Is it possible to run a scheduled task to remove old data sources and only focus on the most recent? ( I also don't want to host/index to show 19,500 events, just the 9,500 from day 2). You can use the time picker to select "last 24 hours", or "indexearliest=-1d" in your search.
Is it possible to do this in Splunk Light? Sure.
The data has time stamps for when the whole file is indexed, but each individual event is nearly indexed at the same time. The older index has timestamps too from whenever the last log in was complete? Is there a way to specify a delete command on all events before a certain time?
The delete command actually doesn't delete data but it just makes it un-searchable. So no disk space is recovered and your issue of too much storage usage will not get resolved with that. Based on your comment above, I think the actual data doesn't timestamp written into it but Splunk is assigning the time of ingestion as _time. If this is correct you can just configure appropriate data retention for this index so that older data will get deleted automatically by Splunk. For selecting the latest data only, you can do something like this (assuming data comes once a day)
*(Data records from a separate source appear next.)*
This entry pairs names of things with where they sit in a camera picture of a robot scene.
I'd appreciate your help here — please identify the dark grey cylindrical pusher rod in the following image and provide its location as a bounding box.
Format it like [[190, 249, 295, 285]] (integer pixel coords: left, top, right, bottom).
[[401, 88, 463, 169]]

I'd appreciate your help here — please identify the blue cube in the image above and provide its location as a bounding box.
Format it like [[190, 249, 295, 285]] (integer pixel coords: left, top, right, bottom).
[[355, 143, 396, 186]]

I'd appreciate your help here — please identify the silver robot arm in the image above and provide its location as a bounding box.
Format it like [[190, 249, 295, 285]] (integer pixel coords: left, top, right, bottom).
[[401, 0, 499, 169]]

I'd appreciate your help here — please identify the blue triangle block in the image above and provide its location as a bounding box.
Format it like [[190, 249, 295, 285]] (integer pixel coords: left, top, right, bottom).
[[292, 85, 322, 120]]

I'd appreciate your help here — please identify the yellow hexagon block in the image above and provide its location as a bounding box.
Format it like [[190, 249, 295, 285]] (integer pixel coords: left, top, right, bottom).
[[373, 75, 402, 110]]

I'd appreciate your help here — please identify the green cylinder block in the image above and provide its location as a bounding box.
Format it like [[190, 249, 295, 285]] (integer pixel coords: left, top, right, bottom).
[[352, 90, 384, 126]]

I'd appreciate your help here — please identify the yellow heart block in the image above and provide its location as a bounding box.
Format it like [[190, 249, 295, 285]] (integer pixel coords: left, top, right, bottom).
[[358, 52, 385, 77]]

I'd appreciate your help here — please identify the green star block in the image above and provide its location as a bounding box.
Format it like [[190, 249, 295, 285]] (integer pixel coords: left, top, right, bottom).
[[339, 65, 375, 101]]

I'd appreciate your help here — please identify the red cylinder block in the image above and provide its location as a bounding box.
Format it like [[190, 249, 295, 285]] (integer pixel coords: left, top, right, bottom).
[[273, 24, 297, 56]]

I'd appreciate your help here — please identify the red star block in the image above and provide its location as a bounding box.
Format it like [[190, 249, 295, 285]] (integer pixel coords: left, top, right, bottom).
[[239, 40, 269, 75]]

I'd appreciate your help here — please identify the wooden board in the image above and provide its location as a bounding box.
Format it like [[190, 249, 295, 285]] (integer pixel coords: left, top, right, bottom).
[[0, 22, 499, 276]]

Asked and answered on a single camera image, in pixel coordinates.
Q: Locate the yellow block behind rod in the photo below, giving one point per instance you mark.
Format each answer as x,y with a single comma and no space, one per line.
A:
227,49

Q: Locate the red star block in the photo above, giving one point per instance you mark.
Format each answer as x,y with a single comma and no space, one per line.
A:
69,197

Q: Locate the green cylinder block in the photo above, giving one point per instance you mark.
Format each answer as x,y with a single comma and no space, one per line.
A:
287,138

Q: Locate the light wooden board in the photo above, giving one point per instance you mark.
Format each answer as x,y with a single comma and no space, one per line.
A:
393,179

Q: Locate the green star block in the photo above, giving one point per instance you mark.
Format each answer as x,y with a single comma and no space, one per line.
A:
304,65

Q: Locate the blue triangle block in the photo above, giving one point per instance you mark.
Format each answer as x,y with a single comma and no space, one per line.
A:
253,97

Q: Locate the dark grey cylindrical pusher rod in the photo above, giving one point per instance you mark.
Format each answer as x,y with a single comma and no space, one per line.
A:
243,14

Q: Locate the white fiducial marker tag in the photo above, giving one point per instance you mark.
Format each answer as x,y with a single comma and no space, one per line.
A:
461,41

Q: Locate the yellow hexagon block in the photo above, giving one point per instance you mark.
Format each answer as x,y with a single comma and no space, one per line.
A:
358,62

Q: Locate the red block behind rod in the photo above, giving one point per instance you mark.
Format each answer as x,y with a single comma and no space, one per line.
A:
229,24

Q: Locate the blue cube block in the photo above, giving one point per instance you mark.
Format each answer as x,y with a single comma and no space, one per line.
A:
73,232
index=foo [| tstats max(_time) as earliest WHERE index=foo earliest=-7d| eval earliest=relative_time(earliest,"@d") ]
Ok, I think I understand what you mean. However, I am confused about the "as earliest WHERE" part. What is that referring to? Also, is there a way to access the splunk database (I think it's a mongoDB) and delete everything from there before the new files are dropped in? It doesn't need to be realtime, it will run on a schedule, so If I can write a script to clear the db just before the new file comes in, I think that could work.
The mongoDB is used for KV store feature. Splunk stores it's data in indexes which is comprised of data buckets. See this for more details about that http://docs.splunk.com/Documentation/Splunk/6.4.1/Indexer/HowSplunkstoresindexes.
So in the subsearch, I'm checking the latest/max value of _time for last 7 days of data in the index "foo" (replace it with the index where you're data is coming daily).